The Grafenstein inscription, on a tile from the 2nd century AD that was discovered in a gravel pit in 1977, is incomplete, but the extant part has been transcribed as follows:

MOGE · ES[

P· II- LAV · EX[

ṆE · SAḌỊÍES[

OLLO · SO · VILO[

ỌNẠ C[…]

OLLO · SO · ? [

P LṾGNṾ · SI

Here, Moge seems to be a personal name or an abbreviation of one, P· II- lav a Latin abbreviation indicating a weight, ne sadiíes a verbal form possibly meaning "you (singular) do not set", ollo so perhaps "this amount", and Lugnu another personal name. The text may therefore be a record of some sort of financial transaction.

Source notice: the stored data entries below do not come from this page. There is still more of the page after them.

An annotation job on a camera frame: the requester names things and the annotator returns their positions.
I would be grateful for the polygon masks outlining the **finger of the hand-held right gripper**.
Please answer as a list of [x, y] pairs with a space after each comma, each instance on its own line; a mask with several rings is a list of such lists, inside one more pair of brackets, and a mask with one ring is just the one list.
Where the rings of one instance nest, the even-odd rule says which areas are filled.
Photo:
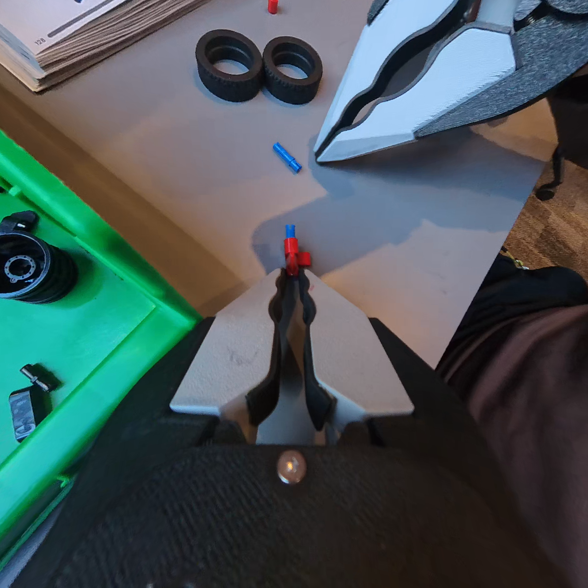
[[459, 24], [459, 1], [373, 1], [314, 149], [325, 150], [405, 64]]
[[358, 122], [338, 131], [316, 155], [320, 164], [353, 159], [416, 140], [418, 130], [516, 68], [511, 36], [469, 27], [437, 49], [404, 89], [378, 99]]

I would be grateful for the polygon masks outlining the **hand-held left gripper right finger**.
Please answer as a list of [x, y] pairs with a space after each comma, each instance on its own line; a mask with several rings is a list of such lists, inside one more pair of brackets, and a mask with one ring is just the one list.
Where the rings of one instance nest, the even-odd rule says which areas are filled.
[[305, 400], [317, 431], [414, 411], [366, 314], [311, 271], [299, 274]]

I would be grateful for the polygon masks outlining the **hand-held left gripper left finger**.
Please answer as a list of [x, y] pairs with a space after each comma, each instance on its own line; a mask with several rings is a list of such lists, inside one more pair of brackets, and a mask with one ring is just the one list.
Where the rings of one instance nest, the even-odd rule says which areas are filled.
[[259, 425], [279, 400], [285, 269], [219, 311], [170, 402], [176, 413]]

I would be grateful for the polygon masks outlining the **blue connector pin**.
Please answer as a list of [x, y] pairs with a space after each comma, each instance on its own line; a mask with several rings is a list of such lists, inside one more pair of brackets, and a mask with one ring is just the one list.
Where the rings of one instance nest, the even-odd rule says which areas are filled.
[[302, 166], [298, 160], [279, 142], [274, 143], [272, 149], [294, 174], [298, 174], [302, 170]]

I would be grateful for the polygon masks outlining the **red beam assembly blue pins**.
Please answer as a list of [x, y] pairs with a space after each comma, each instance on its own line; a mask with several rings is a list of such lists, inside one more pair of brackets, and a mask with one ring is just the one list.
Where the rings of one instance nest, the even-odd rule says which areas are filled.
[[296, 237], [296, 226], [287, 224], [285, 226], [284, 256], [285, 270], [289, 277], [298, 278], [301, 269], [307, 269], [312, 266], [312, 256], [310, 252], [299, 249], [299, 241]]

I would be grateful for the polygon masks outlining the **black rubber tyre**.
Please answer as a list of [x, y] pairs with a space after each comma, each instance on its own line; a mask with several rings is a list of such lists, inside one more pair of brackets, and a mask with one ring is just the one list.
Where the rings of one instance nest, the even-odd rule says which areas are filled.
[[[304, 105], [316, 96], [323, 67], [316, 50], [304, 40], [278, 36], [270, 40], [262, 53], [265, 87], [276, 99], [290, 105]], [[291, 65], [305, 77], [294, 78], [279, 67]]]
[[[202, 35], [195, 47], [198, 75], [202, 84], [216, 97], [229, 102], [246, 102], [261, 90], [264, 81], [262, 55], [245, 35], [216, 29]], [[234, 61], [246, 72], [231, 74], [217, 68], [221, 61]]]

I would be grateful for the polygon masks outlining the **black office chair base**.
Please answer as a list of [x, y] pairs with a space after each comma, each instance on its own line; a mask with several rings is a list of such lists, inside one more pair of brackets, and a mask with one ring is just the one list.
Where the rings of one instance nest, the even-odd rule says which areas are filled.
[[587, 75], [571, 77], [548, 97], [558, 144], [552, 155], [553, 179], [534, 191], [540, 201], [555, 196], [563, 181], [564, 161], [587, 169]]

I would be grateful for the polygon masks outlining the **green plastic bin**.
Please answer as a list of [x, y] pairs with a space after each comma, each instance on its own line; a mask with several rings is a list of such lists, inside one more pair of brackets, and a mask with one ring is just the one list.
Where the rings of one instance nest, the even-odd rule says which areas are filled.
[[[1, 567], [72, 484], [75, 462], [114, 408], [200, 317], [90, 206], [1, 133], [1, 220], [32, 210], [33, 236], [69, 253], [77, 283], [62, 299], [1, 299]], [[62, 386], [48, 416], [15, 440], [9, 395], [41, 364]]]

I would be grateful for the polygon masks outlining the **black toy wheel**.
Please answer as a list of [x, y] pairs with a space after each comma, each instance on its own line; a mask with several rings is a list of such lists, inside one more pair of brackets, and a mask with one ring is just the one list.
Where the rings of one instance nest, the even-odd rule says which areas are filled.
[[71, 255], [30, 233], [1, 233], [1, 299], [54, 303], [77, 283]]

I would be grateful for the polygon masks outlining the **grey black toy piece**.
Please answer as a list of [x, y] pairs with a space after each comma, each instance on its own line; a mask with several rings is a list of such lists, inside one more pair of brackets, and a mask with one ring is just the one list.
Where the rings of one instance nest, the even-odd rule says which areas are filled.
[[12, 392], [8, 400], [14, 437], [21, 443], [48, 416], [50, 397], [42, 388], [32, 385]]

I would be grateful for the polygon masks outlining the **small black toy part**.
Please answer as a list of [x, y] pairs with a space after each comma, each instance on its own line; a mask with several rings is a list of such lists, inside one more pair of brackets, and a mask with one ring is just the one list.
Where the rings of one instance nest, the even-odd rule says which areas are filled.
[[38, 225], [39, 215], [32, 210], [15, 212], [1, 221], [1, 233], [32, 232]]

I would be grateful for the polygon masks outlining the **open instruction booklet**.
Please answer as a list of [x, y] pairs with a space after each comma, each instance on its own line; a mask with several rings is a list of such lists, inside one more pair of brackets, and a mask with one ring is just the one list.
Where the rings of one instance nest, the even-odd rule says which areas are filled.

Other readings of the inscription have also been proposed, including:

MOGE · ES+[---]

PET(?) LAV · EX[---]

NE · SAMES[---]

OLLO · SO · VILO ·[---]

ONA O(?) + ++

OLLO · SO ·+

+ LVGNI · SI

and

MOGV · CISS [---

PETILAV · IEX[---

NE · SADIIES[---

OLLO · SO · VILO ·[---

ONA DOM...OC[

OLLO · SO · VIA .[

ILVGNV.SI[

== Language ==

The proposed language in which these inscriptions are written is referred to as Noric or Eastern Celtic, likely a Continental Celtic language; no further evidence or proofs of its existence are found. No evidence yet shows when it became extinct; inscriptions are dated to the second or third century AD. The language was spoken across Austria and Slovenia, but is sometimes considered to have a bigger linguistic area, stretching as far as modern Serbia and Czechia.